Single Sign-On Service › SSO Getting Started Guide › SSO Using Advanced Authentication and Provisioning for a Sensitive Application › Configure and Apply an Authentication Scheme

Configure and Apply an Authentication Scheme

The authentication schemes that correspond to the advanced authentication flows are preconfigured in the CSP console. These authentication schemes are:

• For ArcotID OTP Only: ARCOTOTP_MOBILE_ONLY_AUTH_SCHEME
• For ArcotID OTP with Risk: RISK_AND_ARCOTOTPMOB_ AUTH_SCHEME
• For ArcotID PKI Only: ARCOTID_ONLY_AUTH_SCHEME
• For ArcotID PKI with Risk: RISK_AND_ARCOTID_ AUTH_SCHEME

You establish a one-to-one correspondence between an authentication method that is configured in the User Console and an authentication scheme in the CSP console. The authentication method and authentication scheme work together to protect access to the specified application.

The authentication scheme protects the authentication URL that is specified for a given authentication method. To apply the authentication scheme, assign the authentication scheme to a realm and then include the realm in a policy.

Follow these steps:

1. Configure a realm and a rule for the resource.
2. Add rules to the tenant policy.

Configure a Realm and a Rule for the Resource

A realm groups resources that have similar security requirements and share a common authentication scheme. In the tenant domain, create a realm for each authentication scheme that the tenant administrator wants to use.

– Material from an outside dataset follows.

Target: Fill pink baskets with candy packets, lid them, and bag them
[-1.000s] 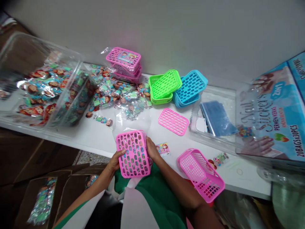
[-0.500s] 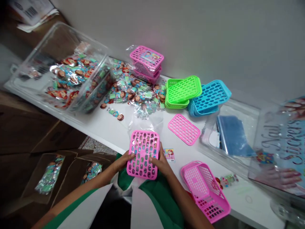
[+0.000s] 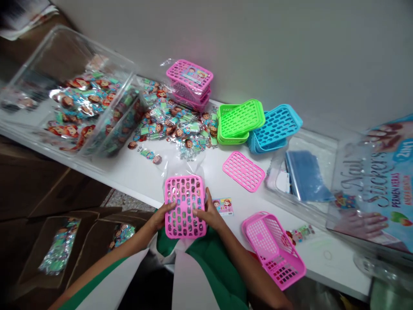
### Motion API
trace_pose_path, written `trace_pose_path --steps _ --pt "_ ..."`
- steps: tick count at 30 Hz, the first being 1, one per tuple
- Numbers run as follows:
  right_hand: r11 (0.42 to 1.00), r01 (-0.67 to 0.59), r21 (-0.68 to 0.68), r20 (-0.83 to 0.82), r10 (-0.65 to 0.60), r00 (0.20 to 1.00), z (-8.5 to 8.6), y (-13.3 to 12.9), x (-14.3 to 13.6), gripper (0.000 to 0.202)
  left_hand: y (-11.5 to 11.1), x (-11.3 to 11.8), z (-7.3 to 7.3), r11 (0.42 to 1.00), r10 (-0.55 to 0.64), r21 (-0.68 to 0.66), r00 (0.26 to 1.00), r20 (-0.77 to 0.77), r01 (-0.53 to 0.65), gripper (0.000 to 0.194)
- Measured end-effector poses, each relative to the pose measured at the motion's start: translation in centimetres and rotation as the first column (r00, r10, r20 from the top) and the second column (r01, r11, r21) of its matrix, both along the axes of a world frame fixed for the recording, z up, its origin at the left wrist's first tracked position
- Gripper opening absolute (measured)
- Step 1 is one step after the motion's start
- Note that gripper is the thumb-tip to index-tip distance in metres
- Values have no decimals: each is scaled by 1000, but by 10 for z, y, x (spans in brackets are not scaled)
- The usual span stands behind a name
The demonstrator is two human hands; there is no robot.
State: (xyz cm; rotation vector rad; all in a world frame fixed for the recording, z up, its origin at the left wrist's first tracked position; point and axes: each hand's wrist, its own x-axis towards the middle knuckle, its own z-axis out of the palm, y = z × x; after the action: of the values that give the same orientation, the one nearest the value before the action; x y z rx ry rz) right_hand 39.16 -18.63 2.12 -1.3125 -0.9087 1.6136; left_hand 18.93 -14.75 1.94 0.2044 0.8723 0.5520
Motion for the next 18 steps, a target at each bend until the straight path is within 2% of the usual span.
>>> trace_pose_path --steps 3,6,9,12,14,16,18 --pt "998 19 -62 -147 -28 989 -6 13 -2 75 2 3 -9 999 22 -23 1000 -22 -23 49" --pt "997 55 -57 -85 -60 995 -13 38 1 63 17 14 -20 992 123 30 991 -58 -122 50" --pt "999 32 -5 39 -32 999 -16 56 8 50 32 22 -28 977 212 23 974 -84 -211 52" --pt "996 -72 47 137 65 988 -17 53 16 48 37 17 -31 966 249 -49 964 -90 -254 47" --pt "993 -115 32 188 107 976 -21 44 21 45 35 11 -31 964 237 -99 966 -107 -247 43" --pt "997 -73 -37 215 80 973 -28 38 24 42 32 8 -32 967 214 -108 966 -143 -230 42" --pt "995 16 -96 233 7 972 -36 38 26 42 32 12 -34 972 215 -52 961 -175 -228 44"
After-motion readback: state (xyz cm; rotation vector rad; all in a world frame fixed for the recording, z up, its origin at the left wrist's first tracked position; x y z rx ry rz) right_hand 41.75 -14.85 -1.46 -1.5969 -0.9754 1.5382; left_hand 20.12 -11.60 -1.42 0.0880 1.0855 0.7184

Note: The following procedure assumes that you are creating an object. You can also copy the properties of an existing object to create an object.

Follow these steps:

1. Log in to the CSP console.
2. Select Policies, Domain, Realms.

   The Realms screen opens.

3. Click Create Realm.
4. Select the tenant domain that you want to modify, and then click Next.

   Note: The tenant domain name is in the tenant-tagDomain format.

5. Type a name and description for the realm.

   Specify a name that indicates that the realm is for an authentication URL.

6. Click Lookup Agent/Agent Group.
7. Select cam-agent from the list of agents, and then click OK.
8. Specify the resource filter for the authentication scheme. This scheme must tie in to the authentication method chosen in the User Console.

   ArcotID OTP

   For environments created in CA CloudMinder 1.51 or later:

   /chs/redirect/tenant_tag/arcototp

   For environments created before CA CloudMinder 1.51:

   /affwebservices/<tenant-name>/arcototp.jsp

   ArcotID OTP with Risk

   For environments created in CA CloudMinder 1.51 or later:

   /chs/redirect/tenant_tag/arcototprisk

   For environments created before CA CloudMinder 1.51:

   /affwebservices/<tenant-name>/arcototprisk.jsp

   ArcotID PKI

   For environments created in CA CloudMinder 1.51 or later:

   /chs/redirect/tenant_tag/arcotid

   For environments created before CA CloudMinder 1.51:

   /affwebservices/<tenant-name>/arcotid.jsp

   ArcotID PKI with Risk

   For environments created in CA CloudMinder 1.51 or later:

   /chs/redirect/tenant_tag/arcotidrisk

   For environments created before CA CloudMinder 1.51:

   /affwebservices/<tenant-name>/arcotidrisk.jsp

   tenant_tag is a unique identifier for a tenant. You specify the tag when deploying a tenant environment in the CSP console. To view a list of tags, select the Tenants tab.

9. Complete the remaining fields:

   Default Resource Protection

   Protected

   Authentication Scheme

   Select the authentication scheme that corresponds to the resource filter.

10. Create a rule as follows:
    1. Click Create in the Rules area.

       The Create Rule screen opens.

    2. Enter a name and description for the rule.
    3. Enter the asterisk (*) in the Resource field.
    4. Select Get and Post from the Action list.
    5. Accept the defaults for the remaining settings, and then click OK.

       The rule is created.

11. Specify the session properties.

    Note: Click Help for information about these properties.

12. Skip the other configuration options.
13. Click Finish.

    The realm is configured.

Add Rules to the Policy

Rules indicate which resources are part of a policy and whether to allow or deny access to the resources when the rule fires.

Note: Add at least one rule or rule group to a policy.

Follow these steps:

1. Select Policies, Domain, Domains.

   The Domains screen opens.

2. Click the pencil icon for the tenant domain.
3. Click the Policies tab.
4. Click the pencil icon for the tenant_tag_chsauthmethods_policy_es policy.
5. Click the Rules tab.
6. Perform the following steps for each rule that you want to add:
   1. Click Add Rule.

      The Available Rules pane opens.

   2. Select the rule that you created for the authentication URL resource, and then click OK.

      The rule is added to the tenant policy.